**TASK OBJECTIVE:** Which lines of the entries below hold the word "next"? Report each of them.

**DATA:**
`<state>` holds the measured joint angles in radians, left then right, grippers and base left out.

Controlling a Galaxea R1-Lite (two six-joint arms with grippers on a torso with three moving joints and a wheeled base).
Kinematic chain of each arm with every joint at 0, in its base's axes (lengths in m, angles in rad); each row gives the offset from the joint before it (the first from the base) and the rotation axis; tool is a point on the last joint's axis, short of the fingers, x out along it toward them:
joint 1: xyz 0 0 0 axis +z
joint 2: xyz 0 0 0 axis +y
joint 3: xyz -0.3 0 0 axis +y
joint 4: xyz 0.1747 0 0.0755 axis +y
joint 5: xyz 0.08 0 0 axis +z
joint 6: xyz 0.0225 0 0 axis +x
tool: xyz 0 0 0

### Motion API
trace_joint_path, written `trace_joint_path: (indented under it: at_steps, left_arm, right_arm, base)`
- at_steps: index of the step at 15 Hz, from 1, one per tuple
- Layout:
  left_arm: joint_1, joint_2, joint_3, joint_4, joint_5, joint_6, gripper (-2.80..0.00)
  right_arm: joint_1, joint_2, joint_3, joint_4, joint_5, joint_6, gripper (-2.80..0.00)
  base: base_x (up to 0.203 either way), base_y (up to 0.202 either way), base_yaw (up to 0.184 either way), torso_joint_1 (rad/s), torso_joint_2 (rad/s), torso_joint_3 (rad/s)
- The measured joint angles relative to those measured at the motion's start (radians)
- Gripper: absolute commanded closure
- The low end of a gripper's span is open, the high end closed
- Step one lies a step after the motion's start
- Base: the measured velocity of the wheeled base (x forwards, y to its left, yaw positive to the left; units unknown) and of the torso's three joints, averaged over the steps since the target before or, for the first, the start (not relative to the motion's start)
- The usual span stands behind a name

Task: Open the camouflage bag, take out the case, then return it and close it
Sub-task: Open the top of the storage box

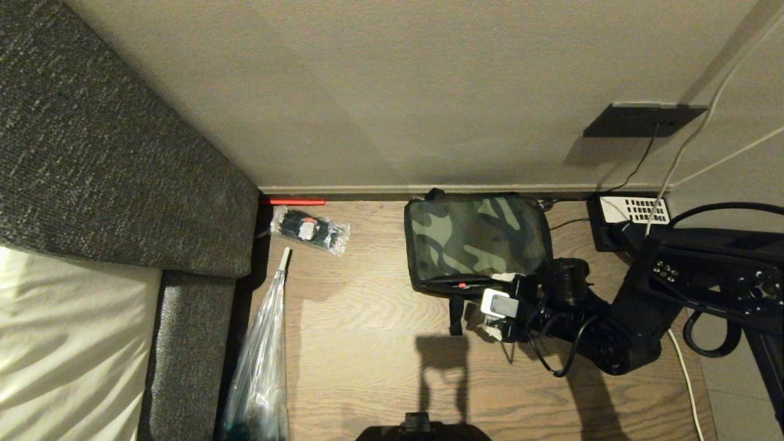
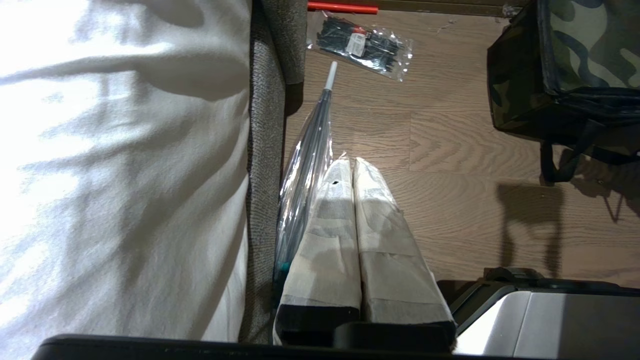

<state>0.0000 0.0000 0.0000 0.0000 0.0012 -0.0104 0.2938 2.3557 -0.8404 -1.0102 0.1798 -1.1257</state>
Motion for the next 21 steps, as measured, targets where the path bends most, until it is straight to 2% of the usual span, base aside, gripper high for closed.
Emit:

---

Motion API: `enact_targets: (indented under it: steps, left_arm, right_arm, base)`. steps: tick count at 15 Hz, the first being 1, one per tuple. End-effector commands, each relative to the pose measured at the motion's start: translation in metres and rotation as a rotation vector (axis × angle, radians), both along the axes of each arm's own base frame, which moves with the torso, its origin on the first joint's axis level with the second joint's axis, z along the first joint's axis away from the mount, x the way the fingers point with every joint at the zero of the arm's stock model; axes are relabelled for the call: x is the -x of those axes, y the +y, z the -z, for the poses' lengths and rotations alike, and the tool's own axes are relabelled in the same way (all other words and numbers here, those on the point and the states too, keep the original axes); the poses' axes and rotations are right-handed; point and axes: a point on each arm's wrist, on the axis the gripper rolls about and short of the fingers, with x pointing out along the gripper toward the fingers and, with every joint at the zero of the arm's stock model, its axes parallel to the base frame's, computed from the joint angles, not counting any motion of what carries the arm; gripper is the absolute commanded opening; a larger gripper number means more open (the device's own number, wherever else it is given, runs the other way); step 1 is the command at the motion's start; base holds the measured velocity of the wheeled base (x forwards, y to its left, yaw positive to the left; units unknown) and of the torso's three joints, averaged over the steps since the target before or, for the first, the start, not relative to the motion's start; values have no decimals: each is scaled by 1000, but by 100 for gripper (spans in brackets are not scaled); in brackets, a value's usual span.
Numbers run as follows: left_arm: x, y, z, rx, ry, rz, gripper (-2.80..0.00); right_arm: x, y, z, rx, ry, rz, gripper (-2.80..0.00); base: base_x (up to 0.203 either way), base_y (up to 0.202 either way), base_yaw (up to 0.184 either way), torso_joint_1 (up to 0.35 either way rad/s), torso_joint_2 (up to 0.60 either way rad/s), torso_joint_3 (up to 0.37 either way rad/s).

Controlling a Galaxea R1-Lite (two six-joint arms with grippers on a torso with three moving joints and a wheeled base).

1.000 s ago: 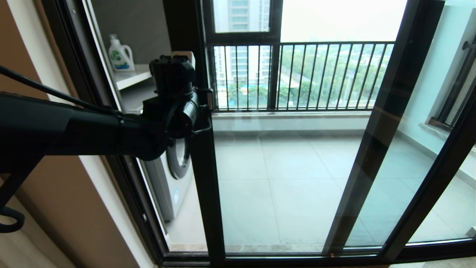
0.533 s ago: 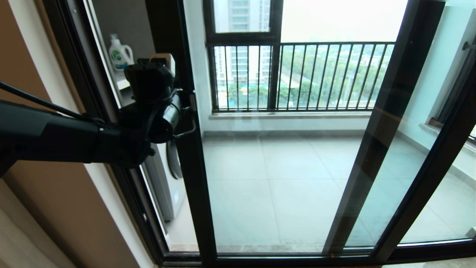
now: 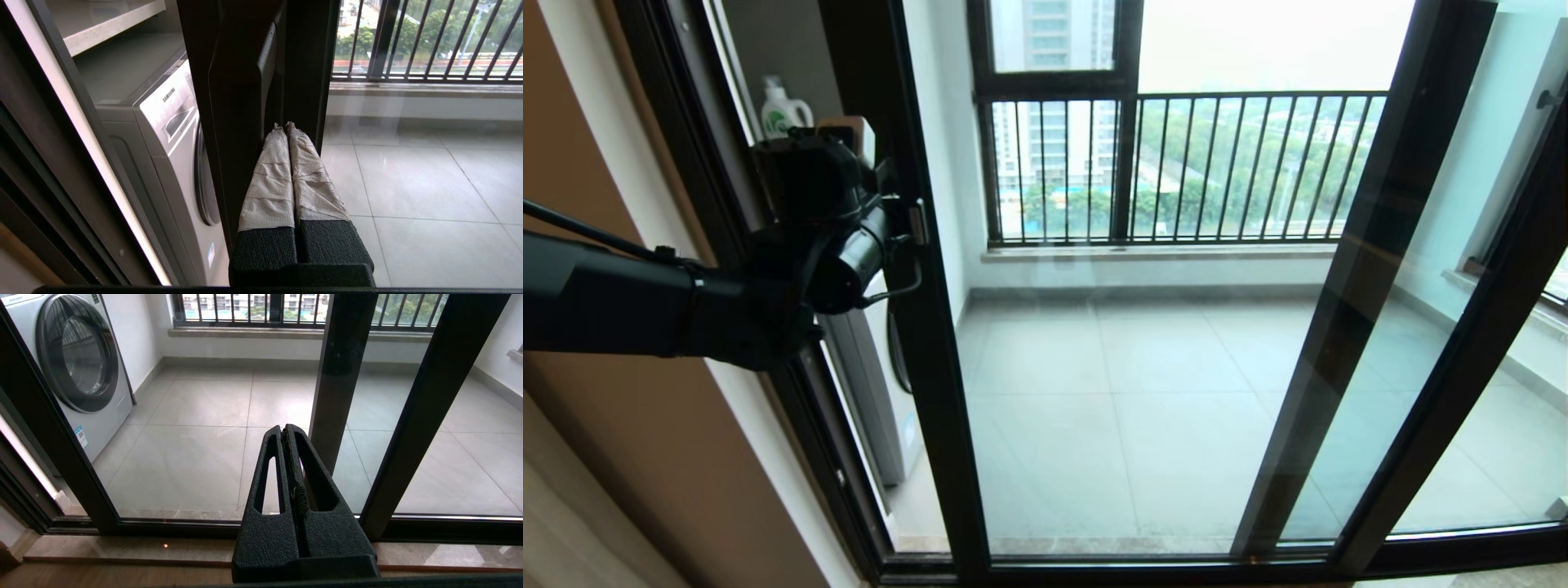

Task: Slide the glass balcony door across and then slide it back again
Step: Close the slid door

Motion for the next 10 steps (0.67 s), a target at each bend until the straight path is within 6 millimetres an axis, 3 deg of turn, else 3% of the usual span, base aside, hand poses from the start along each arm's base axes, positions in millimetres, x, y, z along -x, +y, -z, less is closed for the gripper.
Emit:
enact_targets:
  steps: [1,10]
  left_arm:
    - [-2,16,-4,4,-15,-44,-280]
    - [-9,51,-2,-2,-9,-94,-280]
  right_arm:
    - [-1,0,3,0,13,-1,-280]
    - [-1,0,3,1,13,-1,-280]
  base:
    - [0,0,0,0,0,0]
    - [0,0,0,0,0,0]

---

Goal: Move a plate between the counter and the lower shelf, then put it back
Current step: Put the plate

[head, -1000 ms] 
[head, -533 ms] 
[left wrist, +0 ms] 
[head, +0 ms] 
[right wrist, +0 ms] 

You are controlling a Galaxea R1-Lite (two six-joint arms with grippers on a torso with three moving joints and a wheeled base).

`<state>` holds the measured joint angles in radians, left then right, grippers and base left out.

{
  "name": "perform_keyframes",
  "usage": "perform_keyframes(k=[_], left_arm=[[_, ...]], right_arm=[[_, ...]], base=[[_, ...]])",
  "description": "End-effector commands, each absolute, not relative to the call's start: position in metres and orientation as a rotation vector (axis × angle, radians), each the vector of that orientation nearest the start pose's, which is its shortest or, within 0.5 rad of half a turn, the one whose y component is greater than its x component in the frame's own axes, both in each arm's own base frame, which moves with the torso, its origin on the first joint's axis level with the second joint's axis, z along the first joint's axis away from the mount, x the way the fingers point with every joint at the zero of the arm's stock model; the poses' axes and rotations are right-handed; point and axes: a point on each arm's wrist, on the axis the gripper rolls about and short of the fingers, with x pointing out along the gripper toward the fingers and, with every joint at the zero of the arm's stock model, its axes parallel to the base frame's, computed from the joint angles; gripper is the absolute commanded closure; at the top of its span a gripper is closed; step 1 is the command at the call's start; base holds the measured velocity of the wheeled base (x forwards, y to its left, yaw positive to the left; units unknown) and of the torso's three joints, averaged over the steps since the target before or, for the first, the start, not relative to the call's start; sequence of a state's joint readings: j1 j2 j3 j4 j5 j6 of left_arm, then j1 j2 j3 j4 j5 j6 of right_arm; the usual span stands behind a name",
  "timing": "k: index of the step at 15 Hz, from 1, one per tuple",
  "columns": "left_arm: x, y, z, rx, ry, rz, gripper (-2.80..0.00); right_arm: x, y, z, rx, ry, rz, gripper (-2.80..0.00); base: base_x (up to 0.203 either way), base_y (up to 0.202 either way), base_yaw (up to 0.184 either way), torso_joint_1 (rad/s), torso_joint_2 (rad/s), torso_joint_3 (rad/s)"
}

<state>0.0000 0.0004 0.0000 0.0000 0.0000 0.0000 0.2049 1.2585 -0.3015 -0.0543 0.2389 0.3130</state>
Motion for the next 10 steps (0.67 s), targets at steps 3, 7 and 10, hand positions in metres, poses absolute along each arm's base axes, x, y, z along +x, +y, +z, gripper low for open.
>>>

**RESPONSE BOX:**
Motion for the next 21 steps, as measured, targets where the path bends most, until it is straight to 2% of the usual span, base aside, gripper high for closed.
Motion for the next 10 steps (0.67 s), a target at each bend until the straight path is within 6 millimetres an axis, 3 deg of turn, else 3% of the usual span, base aside, hand poses from the start along each arm's base axes, positions in millimetres, x, y, z along -x, +y, -z, less is closed for the gripper.
Motion for the next 10 steps (0.67 s), targets at steps 3, 7 and 10, hand positions in metres, poses absolute along each arm's base axes, x, y, z along +x, +y, +z, gripper low for open.

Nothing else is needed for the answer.